Using OCI GoldenGate for Snowflake Initial Load and Real-time Data Sync

April 4, 2023 | 12 minute read
Deniz Sendil
Senior Principal Product Manager
Text Size 100%:

Oracle Cloud Infrastructure GoldenGate is a fully managed, native cloud service that moves data in real-time, at scale. On top of core GoldenGate for Big Data capabilities, it brings additional advantages of a fully managed service like auto-scaling, flexible/ data throughput based licensing, improved user experience. 

OCI GoldenGate now supports Snowflake as target. You can use OCI GoldenGate for running initial load into Snowflake and for syncing cdc replication with initial load. In this blog, I'll explain how to configure the initial load and sync it with cdc replication. 

Before starting, we need to make sure that target Snowflake tables are created before instantiating the initial load. For this blog, I'm using a schema called SRC_OCIGGLL in my source Oracle Database and a schema called SRCMIRROR_OCIGGLL in target Snowflake. I'll use two different OCI GoldenGate deployment types: OCI GoldenGate Oracle (for capturing data from Oracle Database) and OCI GoldenGate Big Data (for replicating data into Snowflake). Also, I'll use two different connections: Oracle Autonomous Database (as my source) and Snowflake (as target).

You can check Create Deployments document if you don't have a deployment yet and Create Connections document if you don't have a connection.

A few details about Snowflake connection:

  • OCI GoldenGate supports both user/ password authentication and key pair authentication for Snowflake. You'll need to provide different details based on the auth type selected.
  • You can add &CLIENT_SESSION_KEEP_ALIVE=true to your Snowflake JDBC URL. CLIENT_SESSION_KEEP_ALIVE helps with keeping the session active as long as the connection is active. This is especially helpful for testing. If there are no activities, Snowflake disconnects the client and you may see an error message like "Authentication token has expired.  The user must authenticate again.". Adding &CLIENT_SESSION_KEEP_ALIVE=true to your Snowflake JDBC URL will solve the problem.
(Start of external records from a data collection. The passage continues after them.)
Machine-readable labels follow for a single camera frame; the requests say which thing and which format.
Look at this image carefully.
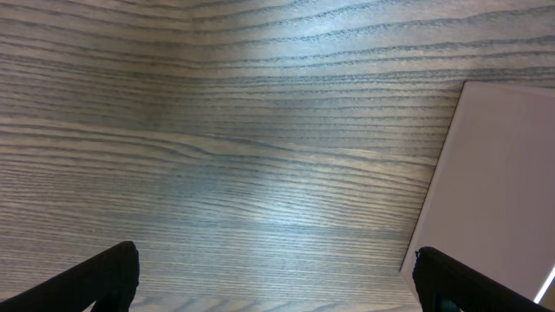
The pink cardboard box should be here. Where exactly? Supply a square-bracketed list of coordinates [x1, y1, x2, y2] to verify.
[401, 81, 554, 302]

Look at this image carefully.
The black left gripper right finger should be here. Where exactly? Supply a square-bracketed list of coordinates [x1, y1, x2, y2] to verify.
[412, 246, 551, 312]

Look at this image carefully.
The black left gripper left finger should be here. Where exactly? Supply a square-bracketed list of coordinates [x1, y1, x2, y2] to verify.
[1, 241, 140, 312]

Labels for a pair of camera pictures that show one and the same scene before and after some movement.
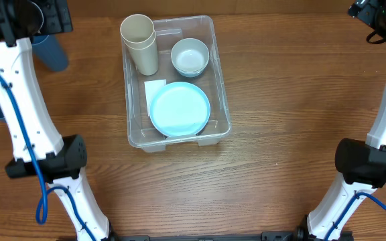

Once you create the tables in Snowflake, deployments and connections; you can continue with the following steps:

  1. Create a change data capture extract (from source Oracle Database).
  2. Get SCN from the source database.
  3. Create an initial load extract (from source Oracle Database).
  4. Create a distribution path for cdc extract.
  5. Create a distribution path for initial load extract.
  6. Create a replicat for the initial load (targeting Snowflake).
  7. Create a replcat for the change data capture replication (targeting Snowflake).

Let's start!

Create a CDC Extract

We're going to configure a cdc extract in the OCI GoldenGate Deployment. You can check Create Deployments document if you don't have a deployment yet and Create Connections document if you don't have a connection for your source Oracle Database.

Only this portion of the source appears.